_ACTIVITY_: Starting at the first line of the records and stopping at the line that contains "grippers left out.", transcribe every line exactly and leave out the pictures.
# # # #
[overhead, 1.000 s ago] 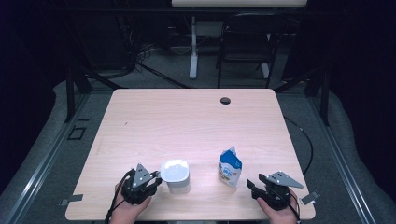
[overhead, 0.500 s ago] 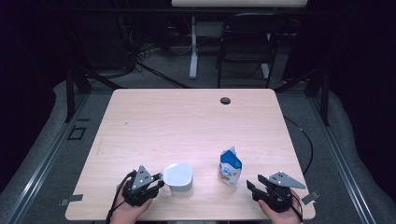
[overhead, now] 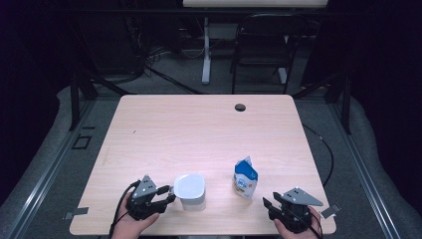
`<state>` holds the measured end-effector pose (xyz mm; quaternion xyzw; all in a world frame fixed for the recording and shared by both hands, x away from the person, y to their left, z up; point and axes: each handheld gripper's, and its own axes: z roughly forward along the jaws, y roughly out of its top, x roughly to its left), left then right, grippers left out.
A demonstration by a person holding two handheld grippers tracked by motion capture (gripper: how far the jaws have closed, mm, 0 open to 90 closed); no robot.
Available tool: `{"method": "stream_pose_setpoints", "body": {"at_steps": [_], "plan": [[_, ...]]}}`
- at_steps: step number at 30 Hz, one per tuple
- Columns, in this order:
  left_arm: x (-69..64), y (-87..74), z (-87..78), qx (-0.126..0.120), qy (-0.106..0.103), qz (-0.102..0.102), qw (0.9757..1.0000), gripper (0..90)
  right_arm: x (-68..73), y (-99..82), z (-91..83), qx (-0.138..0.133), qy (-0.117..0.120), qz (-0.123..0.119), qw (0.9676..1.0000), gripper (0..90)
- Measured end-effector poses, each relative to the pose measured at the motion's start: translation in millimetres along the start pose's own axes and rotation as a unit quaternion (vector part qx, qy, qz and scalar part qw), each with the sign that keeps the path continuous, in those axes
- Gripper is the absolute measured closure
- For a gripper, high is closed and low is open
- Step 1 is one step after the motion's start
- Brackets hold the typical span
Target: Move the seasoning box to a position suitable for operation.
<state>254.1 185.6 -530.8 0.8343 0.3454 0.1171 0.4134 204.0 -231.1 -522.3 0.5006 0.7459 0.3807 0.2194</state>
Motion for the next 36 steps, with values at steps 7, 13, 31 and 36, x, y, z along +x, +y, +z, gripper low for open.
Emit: {"method": "stream_pose_setpoints", "body": {"at_steps": [7, 13, 31, 36], "plan": [[1.0, 7.7, -20.8, -0.001, -0.023, 0.002, 0.9997, 60.0, 18.7, 5.6, -13.9, -0.018, 0.032, -0.032, 0.9988, 66.0], [6.9, 9.9, -33.3, -0.023, -0.011, -0.004, 0.9997, 60.4, 38.5, 15.4, -17.1, -0.022, 0.071, -0.061, 0.9954, 66.2], [14.2, 12.8, -36.6, -0.034, 0.014, -0.019, 0.9992, 56.6, 77.1, 50.9, 27.1, -0.023, 0.106, -0.088, 0.9902, 61.8], [12.5, 16.7, -38.9, -0.035, 0.015, -0.012, 0.9992, 58.4, 79.7, 62.9, 31.0, -0.016, 0.112, -0.097, 0.9889, 64.6]]}}
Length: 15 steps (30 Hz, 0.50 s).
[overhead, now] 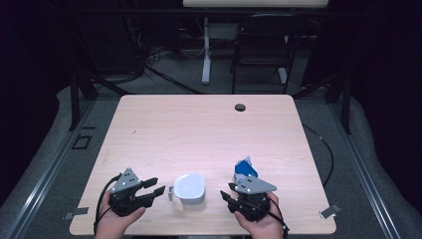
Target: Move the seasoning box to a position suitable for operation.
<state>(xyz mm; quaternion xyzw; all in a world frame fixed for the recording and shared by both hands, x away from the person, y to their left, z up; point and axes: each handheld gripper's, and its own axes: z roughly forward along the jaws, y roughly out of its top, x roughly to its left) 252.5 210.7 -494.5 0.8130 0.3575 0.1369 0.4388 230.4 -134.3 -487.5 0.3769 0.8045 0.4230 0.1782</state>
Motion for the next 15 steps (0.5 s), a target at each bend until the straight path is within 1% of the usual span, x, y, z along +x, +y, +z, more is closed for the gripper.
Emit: {"method": "stream_pose_setpoints", "body": {"at_steps": [1, 2, 5, 7, 9, 11, 12, 15], "plan": [[-0.8, 0.8, -0.5, 0.001, -0.002, 0.0, 1.0, 59.1, -0.6, 3.0, 1.1, -0.001, 0.008, 0.001, 1.0, 64.8], [-1.3, 1.6, -0.5, 0.001, -0.003, 0.003, 1.0, 59.7, -0.9, 6.2, 2.0, -0.002, 0.012, 0.001, 0.9999, 64.8], [-2.9, 3.7, -0.3, 0.002, -0.004, 0.005, 1.0, 60.9, -0.5, 16.0, 5.5, -0.006, 0.021, -0.003, 0.9998, 66.1], [-3.7, 5.1, 0.7, 0.002, -0.004, 0.007, 1.0, 61.5, 1.0, 22.9, 9.1, -0.007, 0.025, -0.006, 0.9996, 67.2], [-4.9, 5.8, 2.1, 0.001, -0.006, 0.006, 1.0, 62.0, 2.4, 27.0, 11.8, -0.009, 0.024, -0.013, 0.9996, 67.4], [-6.0, 6.4, 3.4, 0.003, -0.007, 0.007, 0.9999, 62.3, 4.2, 28.2, 14.1, -0.018, 0.026, -0.013, 0.9994, 67.4], [-6.7, 7.0, 4.8, 0.005, -0.013, 0.005, 0.9999, 62.8, 4.9, 27.8, 15.4, -0.019, 0.028, -0.013, 0.9994, 67.5], [-6.8, 7.7, 5.5, 0.005, -0.017, 0.007, 0.9998, 63.0, 6.1, 24.7, 18.6, -0.014, 0.024, -0.018, 0.9994, 68.6]]}}
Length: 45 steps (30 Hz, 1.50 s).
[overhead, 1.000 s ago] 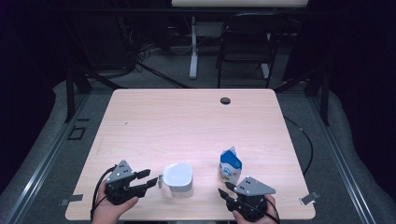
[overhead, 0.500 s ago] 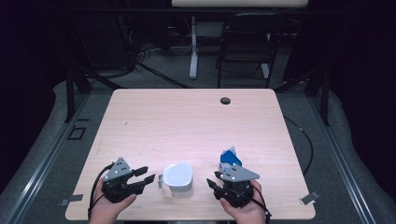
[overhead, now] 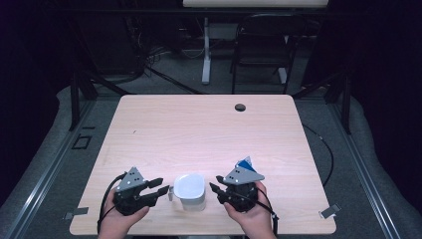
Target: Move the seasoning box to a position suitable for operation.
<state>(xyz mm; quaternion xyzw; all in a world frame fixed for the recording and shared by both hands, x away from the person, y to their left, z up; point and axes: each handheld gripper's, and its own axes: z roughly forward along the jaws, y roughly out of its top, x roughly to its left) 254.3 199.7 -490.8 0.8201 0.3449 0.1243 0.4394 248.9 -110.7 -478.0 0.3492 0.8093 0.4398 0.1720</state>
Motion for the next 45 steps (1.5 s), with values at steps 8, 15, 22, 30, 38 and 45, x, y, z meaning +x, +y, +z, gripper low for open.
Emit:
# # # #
_ANSWER SECTION_:
[overhead, 1.000 s ago] 
[overhead, 0.500 s ago] 
[overhead, now] 
`<state>` holds the measured end-effector pose (xyz mm; quaternion xyzw; all in a world frame fixed for the recording and shared by both hands, x away from the person, y to their left, z up; point and axes: each handheld gripper's, and its own axes: z roughly forward along the jaws, y roughly out of its top, x roughly to its left), left then right, grippers left out.

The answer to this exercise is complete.